Delayed Onset Muscle Soreness.

So last Friday, I finally went back to the gym after over a year. However this isn't to say that I was sedentary for all of 2009 -- I ran quite a bit outside, in part to train for the 5K in downtown Kansas City last August. So while I have a little bit of cardiovascular stamina left over, I estimate I've probably lost a good 5-7 pounds of muscle in the last 12 months or so.

The hardest part about starting to work out again is obviously the pain. I was not used to it. It was ... interesting when my body rebelled after the first set of military presses, like "Um, WTF are you doing? This is heavy." Given that I hadn't lifted weights for such a long time, I took it relatively easy with the poundage and will build back up in a couple of weeks. I finished my shoulder workout, did a couple of miles on the treadmill, went home and awaited the soreness.

It hit me on Sunday when I sat up to get out of bed: a searing, acute pain across my shoulder blades that made me wince every time I rotated my arms or tried to lift them above my head. This is called delayed onset muscle soreness (DOMS), where the muscles that you tear during a new workout begin to rebuild themselves 24 to 48 hours after the increased activity. The pain stops when the muscles have fully recovered -- completely healed and stronger than before.
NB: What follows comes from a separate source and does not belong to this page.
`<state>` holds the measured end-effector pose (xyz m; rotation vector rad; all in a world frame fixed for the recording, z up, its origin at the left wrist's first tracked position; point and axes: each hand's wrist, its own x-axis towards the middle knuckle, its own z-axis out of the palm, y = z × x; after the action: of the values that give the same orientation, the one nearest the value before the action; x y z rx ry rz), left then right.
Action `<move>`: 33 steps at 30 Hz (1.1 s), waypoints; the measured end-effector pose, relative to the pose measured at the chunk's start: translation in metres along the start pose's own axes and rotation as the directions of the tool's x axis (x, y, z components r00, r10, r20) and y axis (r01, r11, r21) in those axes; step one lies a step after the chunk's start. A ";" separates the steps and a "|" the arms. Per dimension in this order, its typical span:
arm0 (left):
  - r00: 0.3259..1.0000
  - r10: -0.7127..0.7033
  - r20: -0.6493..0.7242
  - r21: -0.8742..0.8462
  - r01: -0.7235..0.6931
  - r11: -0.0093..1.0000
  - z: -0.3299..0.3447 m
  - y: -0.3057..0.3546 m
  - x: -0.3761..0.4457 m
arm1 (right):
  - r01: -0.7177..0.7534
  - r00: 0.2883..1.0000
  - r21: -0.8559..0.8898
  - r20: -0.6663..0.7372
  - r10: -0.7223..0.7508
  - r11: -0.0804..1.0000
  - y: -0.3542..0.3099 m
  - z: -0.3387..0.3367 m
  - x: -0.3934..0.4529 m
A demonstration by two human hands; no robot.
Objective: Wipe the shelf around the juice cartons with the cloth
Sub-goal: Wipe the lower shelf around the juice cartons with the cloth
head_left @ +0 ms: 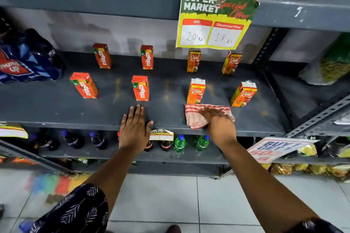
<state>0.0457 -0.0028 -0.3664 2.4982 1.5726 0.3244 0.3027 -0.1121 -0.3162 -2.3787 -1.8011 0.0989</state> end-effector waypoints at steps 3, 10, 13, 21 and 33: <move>1.000 -0.007 0.005 0.003 0.007 1.000 0.000 -0.001 0.000 | 0.026 0.998 0.037 -0.055 -0.024 0.999 0.005 0.003 -0.030; 1.000 0.000 -0.008 0.006 0.000 1.000 0.002 -0.001 0.000 | -0.007 0.969 0.106 -0.244 0.033 0.994 0.038 -0.037 -0.045; 1.000 -0.007 -0.014 0.011 0.007 1.000 0.002 -0.002 0.000 | -0.016 0.978 0.115 -0.204 0.039 0.993 0.040 -0.041 -0.012; 1.000 -0.001 0.006 0.036 0.001 0.999 0.001 -0.001 -0.001 | 0.005 0.996 0.065 -0.092 0.001 0.998 0.055 -0.009 -0.049; 0.975 0.202 0.091 -0.017 -0.202 0.979 0.017 0.082 0.015 | -0.136 0.988 0.113 -0.060 0.143 0.984 0.095 -0.030 -0.034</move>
<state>0.1275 -0.0251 -0.3603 2.6316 1.2839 0.2370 0.3884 -0.1729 -0.3033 -2.3987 -1.5574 0.1280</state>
I'd forgotten about how absolutely sore I could get! This was actually worse than the pain of exhausting muscles during the workout -- at least that pain subsided in less than a minute. However, it's a good kind of pain, one that lets me know that I'm starting to get back in shape. Plus, subsequent workouts will be less painful as I get used to lifting again. In all, it's a great feeling, even though my arms feel like they're going to fall off. Back to the gym I go.

You probably won't see another post of me moaning about working out for a while ... that is, until I get on that P90X.